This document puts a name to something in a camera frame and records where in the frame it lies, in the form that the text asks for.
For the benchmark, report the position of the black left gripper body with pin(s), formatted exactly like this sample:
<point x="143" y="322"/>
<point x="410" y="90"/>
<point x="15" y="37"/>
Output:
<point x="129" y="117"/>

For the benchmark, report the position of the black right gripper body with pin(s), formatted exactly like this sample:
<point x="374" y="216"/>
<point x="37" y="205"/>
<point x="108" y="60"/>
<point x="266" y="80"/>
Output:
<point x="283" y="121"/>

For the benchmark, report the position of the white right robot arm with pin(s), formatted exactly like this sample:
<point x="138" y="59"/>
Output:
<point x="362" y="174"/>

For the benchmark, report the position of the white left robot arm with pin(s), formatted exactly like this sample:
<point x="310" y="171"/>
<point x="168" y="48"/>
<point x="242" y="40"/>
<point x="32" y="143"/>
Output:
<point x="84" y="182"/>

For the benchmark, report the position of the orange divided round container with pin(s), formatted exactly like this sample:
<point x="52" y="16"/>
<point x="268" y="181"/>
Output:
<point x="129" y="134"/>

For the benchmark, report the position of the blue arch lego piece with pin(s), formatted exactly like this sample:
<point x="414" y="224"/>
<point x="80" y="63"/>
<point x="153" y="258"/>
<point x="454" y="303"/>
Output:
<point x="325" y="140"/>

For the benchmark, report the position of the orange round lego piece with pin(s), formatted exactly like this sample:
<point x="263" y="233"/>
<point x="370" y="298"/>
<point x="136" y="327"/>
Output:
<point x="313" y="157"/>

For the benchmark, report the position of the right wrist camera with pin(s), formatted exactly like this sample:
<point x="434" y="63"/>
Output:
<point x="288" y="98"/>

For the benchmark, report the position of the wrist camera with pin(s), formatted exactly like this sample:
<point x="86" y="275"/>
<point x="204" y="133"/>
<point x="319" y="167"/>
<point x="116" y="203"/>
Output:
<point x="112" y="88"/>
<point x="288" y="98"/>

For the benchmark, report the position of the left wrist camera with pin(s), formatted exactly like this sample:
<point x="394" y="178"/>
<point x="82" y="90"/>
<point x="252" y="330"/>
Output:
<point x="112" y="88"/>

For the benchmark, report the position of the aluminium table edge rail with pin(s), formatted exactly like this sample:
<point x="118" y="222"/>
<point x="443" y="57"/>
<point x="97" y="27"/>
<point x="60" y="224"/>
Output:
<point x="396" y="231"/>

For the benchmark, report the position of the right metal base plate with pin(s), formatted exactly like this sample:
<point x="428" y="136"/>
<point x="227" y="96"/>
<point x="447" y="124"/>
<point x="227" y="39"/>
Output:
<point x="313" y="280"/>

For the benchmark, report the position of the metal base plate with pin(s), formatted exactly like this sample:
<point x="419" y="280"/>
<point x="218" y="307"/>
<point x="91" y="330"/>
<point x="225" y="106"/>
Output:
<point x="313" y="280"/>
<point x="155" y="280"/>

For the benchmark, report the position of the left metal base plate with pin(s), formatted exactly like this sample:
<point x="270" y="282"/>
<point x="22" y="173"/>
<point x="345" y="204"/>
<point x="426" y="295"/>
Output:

PROBLEM: The full listing above is to be copied exactly, line for line.

SOLUTION FOR THIS TASK:
This document puts a name to something in a camera frame and records where in the frame it lies, in the form that the text asks for.
For the benchmark, report the position of the black left gripper body with pin(s), formatted exactly like this sample:
<point x="143" y="322"/>
<point x="410" y="90"/>
<point x="15" y="37"/>
Output:
<point x="129" y="117"/>

For the benchmark, report the position of the black right gripper body with pin(s), formatted exactly like this sample:
<point x="374" y="216"/>
<point x="37" y="205"/>
<point x="108" y="60"/>
<point x="266" y="80"/>
Output:
<point x="283" y="121"/>

For the benchmark, report the position of the white right robot arm with pin(s), formatted exactly like this sample:
<point x="138" y="59"/>
Output:
<point x="362" y="174"/>

For the benchmark, report the position of the white left robot arm with pin(s), formatted exactly like this sample:
<point x="310" y="171"/>
<point x="168" y="48"/>
<point x="242" y="40"/>
<point x="32" y="143"/>
Output:
<point x="84" y="182"/>

For the benchmark, report the position of the orange divided round container with pin(s), formatted exactly like this sample:
<point x="52" y="16"/>
<point x="268" y="181"/>
Output:
<point x="129" y="134"/>

For the benchmark, report the position of the blue arch lego piece with pin(s), formatted exactly like this sample:
<point x="414" y="224"/>
<point x="80" y="63"/>
<point x="153" y="258"/>
<point x="454" y="303"/>
Output:
<point x="325" y="140"/>

For the benchmark, report the position of the orange round lego piece with pin(s), formatted exactly like this sample:
<point x="263" y="233"/>
<point x="370" y="298"/>
<point x="136" y="327"/>
Output:
<point x="313" y="157"/>

For the benchmark, report the position of the right wrist camera with pin(s), formatted exactly like this sample:
<point x="434" y="63"/>
Output:
<point x="288" y="98"/>

For the benchmark, report the position of the wrist camera with pin(s), formatted exactly like this sample:
<point x="86" y="275"/>
<point x="204" y="133"/>
<point x="319" y="167"/>
<point x="116" y="203"/>
Output:
<point x="112" y="88"/>
<point x="288" y="98"/>

For the benchmark, report the position of the left wrist camera with pin(s), formatted exactly like this sample:
<point x="394" y="178"/>
<point x="82" y="90"/>
<point x="252" y="330"/>
Output:
<point x="112" y="88"/>

For the benchmark, report the position of the aluminium table edge rail with pin(s), formatted exactly like this sample:
<point x="118" y="222"/>
<point x="443" y="57"/>
<point x="97" y="27"/>
<point x="60" y="224"/>
Output:
<point x="396" y="231"/>

For the benchmark, report the position of the right metal base plate with pin(s), formatted exactly like this sample:
<point x="428" y="136"/>
<point x="227" y="96"/>
<point x="447" y="124"/>
<point x="227" y="39"/>
Output:
<point x="313" y="280"/>

For the benchmark, report the position of the metal base plate with pin(s), formatted exactly like this sample:
<point x="419" y="280"/>
<point x="218" y="307"/>
<point x="91" y="330"/>
<point x="225" y="106"/>
Output:
<point x="313" y="280"/>
<point x="155" y="280"/>

For the benchmark, report the position of the left metal base plate with pin(s), formatted exactly like this sample:
<point x="270" y="282"/>
<point x="22" y="173"/>
<point x="345" y="204"/>
<point x="426" y="295"/>
Output:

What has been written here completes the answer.